Collected data entries

== Segment start ==

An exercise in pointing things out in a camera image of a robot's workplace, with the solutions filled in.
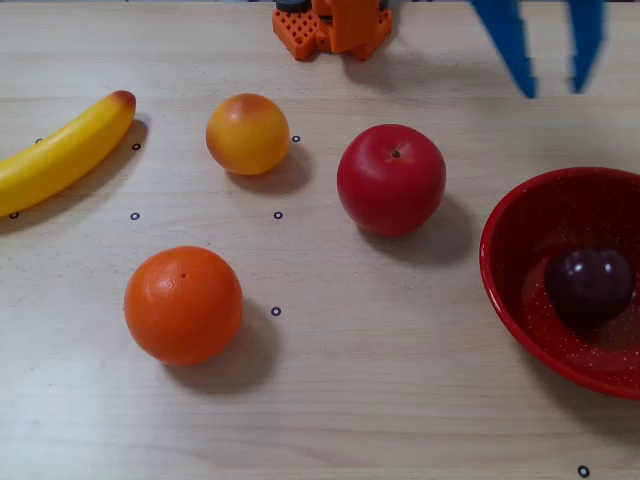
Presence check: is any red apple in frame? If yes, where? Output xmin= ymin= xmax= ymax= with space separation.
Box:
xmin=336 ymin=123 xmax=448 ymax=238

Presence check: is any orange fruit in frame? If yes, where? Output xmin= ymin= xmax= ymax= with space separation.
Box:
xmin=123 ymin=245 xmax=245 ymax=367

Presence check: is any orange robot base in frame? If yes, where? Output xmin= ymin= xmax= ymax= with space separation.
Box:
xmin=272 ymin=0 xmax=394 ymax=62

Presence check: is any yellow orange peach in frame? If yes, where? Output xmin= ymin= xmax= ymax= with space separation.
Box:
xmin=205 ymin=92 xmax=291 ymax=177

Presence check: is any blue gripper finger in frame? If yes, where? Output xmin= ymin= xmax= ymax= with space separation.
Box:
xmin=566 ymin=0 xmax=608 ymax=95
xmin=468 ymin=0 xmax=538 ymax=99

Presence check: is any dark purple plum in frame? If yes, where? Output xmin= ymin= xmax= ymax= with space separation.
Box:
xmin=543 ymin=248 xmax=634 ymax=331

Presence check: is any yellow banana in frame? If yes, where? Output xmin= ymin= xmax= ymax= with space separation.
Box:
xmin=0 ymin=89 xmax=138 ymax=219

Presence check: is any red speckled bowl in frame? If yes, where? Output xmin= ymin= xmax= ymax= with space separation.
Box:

== Segment end ==

**Work task**
Only the text of the entries above is to be given again, exactly, with the pictures left out.

**Reply to the exercise**
An exercise in pointing things out in a camera image of a robot's workplace, with the solutions filled in.
Presence check: is any red apple in frame? If yes, where? Output xmin= ymin= xmax= ymax= with space separation.
Box:
xmin=336 ymin=123 xmax=448 ymax=238

Presence check: is any orange fruit in frame? If yes, where? Output xmin= ymin= xmax= ymax= with space separation.
Box:
xmin=123 ymin=245 xmax=245 ymax=367

Presence check: is any orange robot base in frame? If yes, where? Output xmin= ymin= xmax= ymax= with space separation.
Box:
xmin=272 ymin=0 xmax=394 ymax=62

Presence check: is any yellow orange peach in frame? If yes, where? Output xmin= ymin= xmax= ymax= with space separation.
Box:
xmin=205 ymin=92 xmax=291 ymax=177

Presence check: is any blue gripper finger in frame? If yes, where? Output xmin= ymin= xmax= ymax= with space separation.
Box:
xmin=566 ymin=0 xmax=608 ymax=95
xmin=468 ymin=0 xmax=538 ymax=99

Presence check: is any dark purple plum in frame? If yes, where? Output xmin= ymin= xmax= ymax= with space separation.
Box:
xmin=543 ymin=248 xmax=634 ymax=331

Presence check: is any yellow banana in frame? If yes, where? Output xmin= ymin= xmax= ymax= with space separation.
Box:
xmin=0 ymin=89 xmax=138 ymax=219

Presence check: is any red speckled bowl in frame? If yes, where? Output xmin= ymin= xmax= ymax= with space separation.
Box:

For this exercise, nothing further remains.